═══ Supplied data ═══

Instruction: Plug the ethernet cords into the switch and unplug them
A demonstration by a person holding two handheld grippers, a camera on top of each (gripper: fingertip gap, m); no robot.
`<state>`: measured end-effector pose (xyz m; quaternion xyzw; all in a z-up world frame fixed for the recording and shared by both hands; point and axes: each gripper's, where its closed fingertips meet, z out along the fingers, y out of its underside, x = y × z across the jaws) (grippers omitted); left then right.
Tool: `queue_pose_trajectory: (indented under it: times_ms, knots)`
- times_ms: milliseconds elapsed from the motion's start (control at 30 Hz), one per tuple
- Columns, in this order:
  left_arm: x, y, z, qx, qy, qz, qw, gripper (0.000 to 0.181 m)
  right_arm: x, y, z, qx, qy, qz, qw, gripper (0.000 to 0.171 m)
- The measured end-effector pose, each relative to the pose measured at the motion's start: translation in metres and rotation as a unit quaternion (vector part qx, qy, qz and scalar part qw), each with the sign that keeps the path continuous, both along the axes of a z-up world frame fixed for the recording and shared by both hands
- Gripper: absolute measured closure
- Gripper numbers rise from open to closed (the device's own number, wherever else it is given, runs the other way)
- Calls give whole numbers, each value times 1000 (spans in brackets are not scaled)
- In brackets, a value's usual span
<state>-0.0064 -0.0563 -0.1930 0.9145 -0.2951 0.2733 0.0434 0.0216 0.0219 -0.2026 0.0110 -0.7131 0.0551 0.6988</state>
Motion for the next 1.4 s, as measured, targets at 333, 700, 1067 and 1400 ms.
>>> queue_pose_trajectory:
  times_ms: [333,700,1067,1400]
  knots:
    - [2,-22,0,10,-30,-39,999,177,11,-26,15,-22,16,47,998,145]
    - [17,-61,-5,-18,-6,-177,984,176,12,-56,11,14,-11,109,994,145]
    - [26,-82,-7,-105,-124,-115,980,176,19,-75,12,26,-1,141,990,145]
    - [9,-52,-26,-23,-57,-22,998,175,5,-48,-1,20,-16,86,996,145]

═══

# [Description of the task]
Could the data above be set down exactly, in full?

# [Output]
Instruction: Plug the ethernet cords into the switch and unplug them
A demonstration by a person holding two handheld grippers, a camera on top of each (gripper: fingertip gap, m); no robot.
`<state>`: measured end-effector pose (xyz m; quaternion xyzw; all in a z-up world frame fixed for the recording and shared by both hands; point and axes: each gripper's, where its closed fingertips meet, z out along the fingers, y out of its underside, x = y × z across the jaws) (grippers omitted); left then right.
Tool: `queue_pose_trajectory: (indented under it: times_ms, knots)`
- times_ms: milliseconds elapsed from the motion's start (control at 30 Hz), one per tuple
- Columns, in this order:
  left_arm: x, y, z, qx, qy, qz, qw, gripper (0.000 to 0.181 m)
  right_arm: x, y, z, qx, qy, qz, qw, gripper (0.000 to 0.171 m)
- The measured end-effector pose, each relative to the pose measured at the motion's start: translation in metres and rotation as a unit quaternion (vector part qx, qy, qz and scalar part qw), each with the sign that keeps the path continuous, both along the axes of a z-up world frame fixed for the recording and shared by both hands
- Gripper: absolute measured closure
- Gripper numbers rise from open to closed (the device's own number, wherever else it is given, runs the other way)
- Calls give whole numbers, each value times 1000 (spans in brackets are not scaled)
- In brackets, a value's usual span
<state>-0.0064 -0.0563 -0.1930 0.9145 -0.2951 0.2733 0.0434 0.0216 0.0219 -0.2026 0.0110 -0.7131 0.0551 0.6988</state>
Motion for the next 1.4 s, as measured, targets at 333, 700, 1067 and 1400 ms.
>>> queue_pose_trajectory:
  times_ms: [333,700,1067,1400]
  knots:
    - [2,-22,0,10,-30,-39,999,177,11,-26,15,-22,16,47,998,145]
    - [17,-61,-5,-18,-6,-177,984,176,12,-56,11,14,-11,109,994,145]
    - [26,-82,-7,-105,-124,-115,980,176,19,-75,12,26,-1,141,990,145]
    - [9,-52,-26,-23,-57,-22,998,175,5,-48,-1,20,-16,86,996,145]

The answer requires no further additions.